The latest tangle over software intellectual property stemmed from Kodak's claim that Sun's Java programming language infringed on three software patents held by the Rochester, N.Y., company. Kodak acquired the patents on object-oriented software programming when it bought Wang Laboratories for $260 million in 1997. Kodak sued Sun in February 2002, and the Java community got a jolt last week when news hit that a federal district court jury in Rochester had upheld Kodak's claim in an Oct. 1 decision. Kodak had sought $1.06 billion in damages from Sun, and the verdict raised two questions: Could financially struggling Sun afford to pay such a large award? And what did the verdict mean for the larger Java community?

But just as the trial's penalty phase was about to begin, Sun settled, agreeing to pay $92 million for rights to the Kodak patents. The settlement protects not only Sun but companies that license Java from it against future legal action or demand for royalties by Kodak, according to Sun. "The settlement assures customers worldwide that Sun will stand behind its products and intellectual property," the company said in a statement.

Major vendors of Java-based products, such as BEA Systems Inc., have Java licenses from Sun that are protected, too, according to Sun. Hewlett-Packard, IBM, and Microsoft already have licensing agreements with Kodak that cover the patents in question.

Just how far the settlement will protect all Java users isn't clear. Large companies--heavy users of Java for internal applications--typically don't seek a license from Sun. Also, Java is a hidden component in an increasing number of products and services, from cell phones to truck-scheduling systems. Deciding where a given company makes commercial use of Java might depend on how aggressive Kodak plans to be going forward. Kodak declined to comment on the possibility of more Java-infringement lawsuits.

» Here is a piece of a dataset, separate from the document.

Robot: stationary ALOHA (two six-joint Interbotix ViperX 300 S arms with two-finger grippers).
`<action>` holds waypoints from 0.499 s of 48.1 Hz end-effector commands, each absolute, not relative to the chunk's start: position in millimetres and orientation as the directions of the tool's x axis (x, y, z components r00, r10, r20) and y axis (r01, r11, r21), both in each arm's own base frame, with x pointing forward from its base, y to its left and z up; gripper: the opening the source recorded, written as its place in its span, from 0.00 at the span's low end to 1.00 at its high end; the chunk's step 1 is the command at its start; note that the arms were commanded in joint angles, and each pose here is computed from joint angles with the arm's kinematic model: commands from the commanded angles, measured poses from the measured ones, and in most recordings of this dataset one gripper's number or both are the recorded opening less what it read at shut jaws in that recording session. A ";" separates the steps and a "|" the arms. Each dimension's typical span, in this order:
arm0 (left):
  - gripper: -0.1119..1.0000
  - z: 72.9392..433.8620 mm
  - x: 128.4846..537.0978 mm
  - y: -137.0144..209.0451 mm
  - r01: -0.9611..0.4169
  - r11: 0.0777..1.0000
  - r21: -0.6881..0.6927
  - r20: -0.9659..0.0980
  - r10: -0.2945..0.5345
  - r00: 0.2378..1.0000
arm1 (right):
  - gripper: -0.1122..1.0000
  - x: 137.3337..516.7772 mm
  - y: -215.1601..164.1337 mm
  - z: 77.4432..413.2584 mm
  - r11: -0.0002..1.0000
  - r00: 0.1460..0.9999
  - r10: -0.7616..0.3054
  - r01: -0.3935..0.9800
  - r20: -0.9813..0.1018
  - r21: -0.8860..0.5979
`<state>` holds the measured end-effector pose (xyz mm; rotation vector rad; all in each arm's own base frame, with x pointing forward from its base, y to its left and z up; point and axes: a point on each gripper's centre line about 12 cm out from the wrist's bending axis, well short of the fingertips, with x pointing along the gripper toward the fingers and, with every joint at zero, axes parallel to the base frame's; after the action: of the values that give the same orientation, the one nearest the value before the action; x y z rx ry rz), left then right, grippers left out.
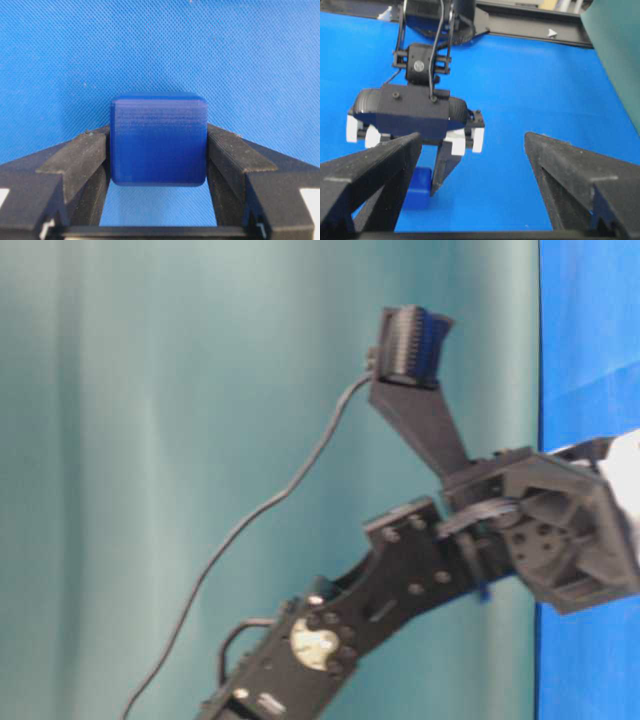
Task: Handover the blue block to the right arm after grasping it with the left arm, then place it in the designated position.
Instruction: 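Close the left gripper on the blue cube, then lift the cube and rotate the left gripper to hold it toward the right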
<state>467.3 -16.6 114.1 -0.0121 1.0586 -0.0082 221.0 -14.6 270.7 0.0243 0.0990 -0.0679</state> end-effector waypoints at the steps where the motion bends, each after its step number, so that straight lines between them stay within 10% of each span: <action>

The number of software patents is soaring, which means more fighting is inevitable. For example, Microsoft is aggressively expanding its patent portfolio: The company expects to file about 3,000 software patents in fiscal 2005, a 50% increase over a year ago. The company already holds 5,000 patents, and nearly twice that many are pending. David Kaefer, Microsoft's director of business development for intellectual property and licensing, refers to patents as the "currency of exchange" between vendors looking to license each other's technology.

Microsoft's patent push is just one aspect of a broader strategy to license and protect the many forms of intellectual property spun out from its research and development work. Last December, the vendor revised its intellectual-property licensing policy in an effort to seed its technology more widely; since then, it has struck cross-licensing agreements with Cisco, SAP, Siemens, and Sun, while trying to simplify licensing terms for smaller vendors.